Ensuring access to affordable meals with good nutritional value, the Venezuelan government opened its 39th affordable restaurant nationally last Monday in the neighborhood of San Jose in the capital city of Caracas.

The new facility, along with other restaurants now operating around the South American country,  will be serving primarily arepas, corn  flour patties stuffed with a variety of ingredients including cheese, meat, vegetables and egg.

Arepas represent the single most important food item of the Venezuelan diet.

According to Venezuelan Food Minister Carlos Osorio, San Jose’s new restaurant will be offering five hundred arepas daily to residents at a savings of up to 70 percent.

While the cost of an arepa filled with basic ingredients can reach as high as 25 bolivars ($5.81) in a private establishment, the price of the government operated restaurant will be 7.5 bolivars ($1.74).

Full lunches will also be offered to customers at a price of 20 bolivars ($4.65) while natural juices will come in at 3.5 bolivars ($.81) and espresso coffee at 1.5 and 3.5 bolivars ($.34 and $.81) for small and large sizes.

“A lunch on the street costs around 60 bolivars ($13.95) while here, I’m only going to spend 20 bolivars ($4.65).  That’s a savings of more than 50 percent.

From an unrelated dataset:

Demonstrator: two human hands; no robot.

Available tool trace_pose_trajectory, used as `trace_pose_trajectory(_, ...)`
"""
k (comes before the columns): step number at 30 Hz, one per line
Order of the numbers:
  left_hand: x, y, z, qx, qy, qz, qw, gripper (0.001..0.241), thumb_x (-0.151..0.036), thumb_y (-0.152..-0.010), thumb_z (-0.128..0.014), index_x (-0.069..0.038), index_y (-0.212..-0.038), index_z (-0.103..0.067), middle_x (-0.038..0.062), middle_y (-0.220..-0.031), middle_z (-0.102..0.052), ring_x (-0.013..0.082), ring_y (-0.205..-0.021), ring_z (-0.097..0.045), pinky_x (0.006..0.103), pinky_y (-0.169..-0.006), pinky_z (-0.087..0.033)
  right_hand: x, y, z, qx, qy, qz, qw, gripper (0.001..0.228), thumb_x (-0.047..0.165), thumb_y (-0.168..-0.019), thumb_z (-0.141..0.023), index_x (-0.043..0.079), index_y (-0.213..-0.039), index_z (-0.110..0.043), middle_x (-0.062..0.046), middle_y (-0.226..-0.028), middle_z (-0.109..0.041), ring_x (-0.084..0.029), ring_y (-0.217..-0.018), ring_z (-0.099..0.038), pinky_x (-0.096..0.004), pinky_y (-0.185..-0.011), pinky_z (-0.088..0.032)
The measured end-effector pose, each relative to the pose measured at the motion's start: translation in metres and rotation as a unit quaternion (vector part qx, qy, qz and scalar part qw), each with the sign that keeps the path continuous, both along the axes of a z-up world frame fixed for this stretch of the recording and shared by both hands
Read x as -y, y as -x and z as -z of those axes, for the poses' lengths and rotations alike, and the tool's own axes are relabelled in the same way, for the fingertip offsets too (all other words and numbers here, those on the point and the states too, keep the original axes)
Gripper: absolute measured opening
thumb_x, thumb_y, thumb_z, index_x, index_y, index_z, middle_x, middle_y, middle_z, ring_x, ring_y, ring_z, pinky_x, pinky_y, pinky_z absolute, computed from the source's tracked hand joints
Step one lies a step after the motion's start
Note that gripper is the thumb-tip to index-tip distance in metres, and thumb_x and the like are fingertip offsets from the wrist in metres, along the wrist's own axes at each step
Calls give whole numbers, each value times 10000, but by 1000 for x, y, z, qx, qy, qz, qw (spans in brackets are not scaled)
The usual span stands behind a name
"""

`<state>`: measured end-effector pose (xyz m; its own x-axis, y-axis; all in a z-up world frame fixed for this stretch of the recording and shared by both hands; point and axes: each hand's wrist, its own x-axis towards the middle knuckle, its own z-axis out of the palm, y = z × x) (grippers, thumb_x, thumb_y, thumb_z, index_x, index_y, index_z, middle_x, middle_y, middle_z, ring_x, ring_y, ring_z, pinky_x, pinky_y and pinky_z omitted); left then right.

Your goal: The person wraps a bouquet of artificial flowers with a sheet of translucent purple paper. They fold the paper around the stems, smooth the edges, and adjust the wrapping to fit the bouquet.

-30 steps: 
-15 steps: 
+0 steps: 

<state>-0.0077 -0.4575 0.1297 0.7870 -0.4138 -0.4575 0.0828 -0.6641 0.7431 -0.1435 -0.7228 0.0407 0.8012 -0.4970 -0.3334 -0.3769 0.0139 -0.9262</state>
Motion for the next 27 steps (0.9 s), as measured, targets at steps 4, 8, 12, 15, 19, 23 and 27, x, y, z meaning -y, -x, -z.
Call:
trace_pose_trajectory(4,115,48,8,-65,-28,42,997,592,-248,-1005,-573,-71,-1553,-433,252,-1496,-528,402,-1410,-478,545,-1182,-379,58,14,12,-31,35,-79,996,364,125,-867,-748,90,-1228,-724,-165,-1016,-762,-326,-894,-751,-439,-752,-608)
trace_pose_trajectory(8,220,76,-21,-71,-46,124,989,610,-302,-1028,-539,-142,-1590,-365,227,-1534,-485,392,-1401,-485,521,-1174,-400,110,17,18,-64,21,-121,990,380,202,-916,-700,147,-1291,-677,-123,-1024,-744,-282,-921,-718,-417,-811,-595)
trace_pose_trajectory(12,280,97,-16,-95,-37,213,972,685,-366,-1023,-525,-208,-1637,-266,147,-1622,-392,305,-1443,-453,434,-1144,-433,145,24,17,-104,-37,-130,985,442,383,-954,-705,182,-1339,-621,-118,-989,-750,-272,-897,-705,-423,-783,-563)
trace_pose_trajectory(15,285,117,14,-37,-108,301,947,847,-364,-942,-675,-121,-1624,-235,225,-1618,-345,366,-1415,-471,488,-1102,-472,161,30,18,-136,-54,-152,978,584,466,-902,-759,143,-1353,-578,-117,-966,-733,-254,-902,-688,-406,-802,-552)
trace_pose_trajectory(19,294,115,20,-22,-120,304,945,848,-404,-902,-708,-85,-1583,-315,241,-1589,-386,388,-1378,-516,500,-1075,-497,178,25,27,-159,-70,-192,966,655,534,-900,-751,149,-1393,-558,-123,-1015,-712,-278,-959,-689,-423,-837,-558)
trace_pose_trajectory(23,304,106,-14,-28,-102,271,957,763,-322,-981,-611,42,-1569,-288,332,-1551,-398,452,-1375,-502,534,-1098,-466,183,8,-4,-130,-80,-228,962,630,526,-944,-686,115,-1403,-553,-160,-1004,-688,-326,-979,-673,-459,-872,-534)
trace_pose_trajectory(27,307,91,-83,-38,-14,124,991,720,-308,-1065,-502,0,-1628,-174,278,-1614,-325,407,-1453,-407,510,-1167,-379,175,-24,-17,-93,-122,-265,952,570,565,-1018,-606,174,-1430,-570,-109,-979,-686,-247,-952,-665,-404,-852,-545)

This represents a blow to price speculation”, said Ivan Rosales a worker for the Venezuelan Food Producer and Distributor, PDVAL.

Government officials report an investment of over 412 thousand bolivars ($95 thousand) in the new facility which anticipates serving more than six thousand consumers monthly.

Caracas resident Elsi Narvaez commented on the value of the government’s restaurants for the inhabitants of the city during the opening of a similar restaurant earlier last week.

“Between an arepa and a juice, you can spend up to 40 bolivars ($9.30). But here at the Venezuela Arepa Restaurant, you’ll spend 15 bolivars ($3.48). I left my house early to run some errands and I didn’t have time to eat breakfast at home. This place is great and I hope that they keep it like this”, she said.

FOOD SECURITY

The new restaurant in San Jose is part of a larger government plan to construct more than 150 establishments around the country by the end of the year, bringing the total number of Venezuelan Arepa Restaurants to 200.  

“For the third trimester, we should be arriving at a total of 200 areperas, of which we already have 39 fully operational. This week, we’ll be inaugurating another 30”, informed Minister Osorio on Monday.

The minister also detailed that the national government estimates the sale of more than 10 million arepas in the state-owned facilities by the end of this year.

Formerly known as Socialist Arepa Restaurants, the principal motivation of the initiative is to ensure a balanced diet for all residents, eliminate price speculation common in the private sector, and guard against the hoarding of food products by intermediaries.

The majority of the ingredients for the restaurants will be provided by state-owned industries including PDVAL.

The corn  flour, vegetable oil, and cheese will all be supplied by a growing public food production and distribution network representing an integral part of the nation’s move away from foreign dependence and towards food sovereignty.

Over the years, this strategy has helped Venezuela to surpass United Nations nutritional standards with respect to caloric intake while at the same time drastically reducing malnutrition in the South American nation.

According to Venezuela’s National Nutritional Institute, daily caloric intake has increased from 2,200 to 2,800 in the first 10 years of the Chavez government while malnutrition in the country has decreased by two-thirds.  

For Osorio, these gains have been accompanied by a crucial new conceptualization of food and society in Venezuela.

“Our revolutionary government led by President Hugo Chavez is taking charge of satisfying the needs of the people and making sure that food is not seen as a commodity but rather as a product to fulfill the needs to the population”, the minister affirmed.